L’Organisation de la coopération islamique avait suspendu l’an dernier la Syrie de son organisation. Va-t-elle réussir cette année à faire avancer ce dossier syrien qui est dans une impasse totale ? Rien n’est moins sûr. Les pays membres de l’OCI sont divisés.
« L’Iran, comme la Russie, est engagé à un niveau de co-belligérance exceptionnel aux cotés du régime, rappelle Jean-Pierre Filiu*, professeur à Sciences Po, en déversant des armes mais aussi en engageant des conseillers dans les opérations de combats et de répression ».
En face, les pays du Golfe soutiennent l’opposition, dans une moindre mesure. « Le Qatar fait surtout des conférences, faisant pression sur l’opposition avec des arguments sonnants et trébuchants (…) L’Arabie saoudite mise sur tous les chevaux qui lui paraissent jouables, entre autres les groupes jihadistes qui bénéficient d’un soutien du Golfe ».
Ces deux blocs ont-ils une chance de s’entendre et de trouver une sortie de crise ? Pour Fabrice Balanche, maitre de conférence à l’université de Lyon, « l’OCI milite normalement pour la paix entre tous les pays musulmans et pourrait essayer de faire baisser la pression.
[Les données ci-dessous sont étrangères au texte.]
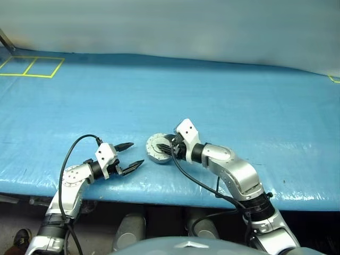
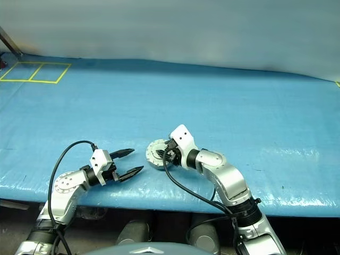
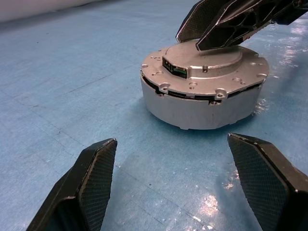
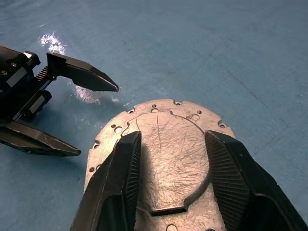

Le problème c’est (…) qu’on est dans une lutte entre l’axe turco-saoudien et l’axe iranien, et il sera difficile à l’OCI de prendre des mesures concrètes pour un apaisement du conflit en Syrie ».
L’Egypte en médiatrice ?
L’Egypte, hôte de cette 12e conférence de l’Organisation de la coopération islamique, pourrait-elle jouer les médiateurs ? Là encore, Fabrice Balanche reste perplexe. L’Egypte « essaie de réentrer dans le jeu diplomatique(…). Rapprochée de l’Iran, elle va peut-être essayer d’avoir une position plus modérée vis-à-vis de la Syrie, mais ce n’est elle qui a le plus de poids au sein de l’OCI. » Pour Jean-Pierre Filiu, « l’Egypte est tellement absorbée par ses problèmes internes qu’on la voit mal projeter une action diplomatique ».
A défaut d’avancée concrète, l’OCI devrait encourager le dialogue direct entre le régime et l'opposition syrienne. Moaz al-Khatib, le chef de la Coalition nationale syrienne, principale force de l'opposition, a proposé la semaine dernière un dialogue avec certains membres du régime.
Mais beaucoup d'experts pensent qu'il y a peu de chance que cela aboutisse. Fabrice Balanche ne croit ni en la bonne volonté de l’opposition, ni en celle du régime. La Coalition nationale syrienne veut « bien négocier mais uniquement du départ de Bachar el-Assad et s’il libère des centaines de milliers de prisonniers de ses geôles. Quant au régime, il ne veut pas négocier avec Moaz al-Khatib, (considéré comme un) esclave de l’Occident ».
Peu de chance de dialogue entre le régime et l’opposition
Le dialogue semble donc difficile d'autant plus que l'opposition est divisée sur l'opportunité de discuter avec certains membres du régime, même si c'est pour évoquer une transition. Reste donc les armes.
« Si on veut en finir, armons la révolution syrienne, proclame Jean-Pierre Filiu, pour qu’elle puisse casser ce régime, qui tant qu’il ne sera pas brisé, continuera à faire couler le sang syrien ».
Les pays occidentaux et les pays arabes ne semblent pas prêts à intervenir directement. Pour Stéphane Valter, professeur de Langue et civilisation arabe de l'université du Havre, personne n'aurait intérêt à régler le conflit en Syrie. « Tant que les frontières n’explosent pas, que les armes chimiques restent dans les stocks, ce n’est pas un dossier brûlant qui nécessite une intervention des pays occidentaux et des pays arabes. Ce serait trop couteux et il y aurait trop peu de gains, il n’y a pas de pétrole ».
Stéphane Valter estime que le conflit durera comme la guerre civile libanaise, et qu’il se terminera à l’usure. En attendant, « la Syrie sera bientôt un pays sans peuple ». 700 000 personnes se sont déjà réfugiées à l'extérieur de la Syrie, selon l'ONU, sans compter le lourd bilan des victimes : plus de 60 000 morts en presque deux ans de conflit.
*Auteur de « Le nouveau Moyen-Orient : les peuples à l'heure de la révolution syrienne » (Fayard).